Should we re-think this whole marriage thing?
/s/ Attitude

Dear Attitude,
Every couple has days when it is hard to get along. When you have those days constantly warning bells should be going off. Bickering and quarreling can be physically addictive. The reason is that as you get angry your brain releases chemicals that cause bursts of energy. Your heart rate goes up along with your blood pressure and your rate of breathing. Your attention narrows and locks on to the person that angered you. Brain neurotransmitters and hormones like adrenaline and noradrenaline are released. These physiological effects are left over from our development millions of years ago and can be extremely addictive.

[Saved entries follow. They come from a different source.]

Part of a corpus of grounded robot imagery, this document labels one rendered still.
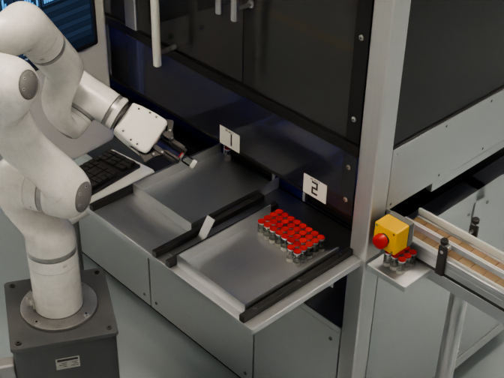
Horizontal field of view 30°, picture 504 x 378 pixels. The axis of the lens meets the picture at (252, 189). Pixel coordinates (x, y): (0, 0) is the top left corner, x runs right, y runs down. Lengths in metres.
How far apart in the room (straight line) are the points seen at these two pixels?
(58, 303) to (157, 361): 1.19
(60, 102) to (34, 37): 0.25
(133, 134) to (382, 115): 0.59
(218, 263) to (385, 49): 0.73
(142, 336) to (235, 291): 1.22
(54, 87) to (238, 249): 0.70
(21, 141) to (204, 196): 0.86
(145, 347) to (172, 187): 0.93
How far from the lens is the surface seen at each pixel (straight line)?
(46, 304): 2.35
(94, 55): 2.97
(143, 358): 3.49
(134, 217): 2.66
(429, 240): 2.54
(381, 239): 2.39
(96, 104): 2.26
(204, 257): 2.51
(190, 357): 3.48
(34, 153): 2.04
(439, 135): 2.53
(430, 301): 2.97
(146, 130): 2.26
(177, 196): 2.74
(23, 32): 1.95
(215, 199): 2.72
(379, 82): 2.24
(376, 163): 2.34
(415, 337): 3.02
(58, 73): 2.11
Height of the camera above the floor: 2.45
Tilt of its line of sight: 34 degrees down
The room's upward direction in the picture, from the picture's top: 1 degrees clockwise

They helped us decide whether we need to run away from danger or confront it. A million years later, we still need these capabilities because there are still thieves and bad people that we have to make decisions about.
What we don’t need is to use these capabilities with the people we love and live with. The worst thing is that once the process has been started it is hard to break. Even with therapy and the passage of time it is easy for a few flare ups of anger to start the whole thing over.
You might want to seriously consider how strong this romance is. There is a good chance that your current pattern will never be broken.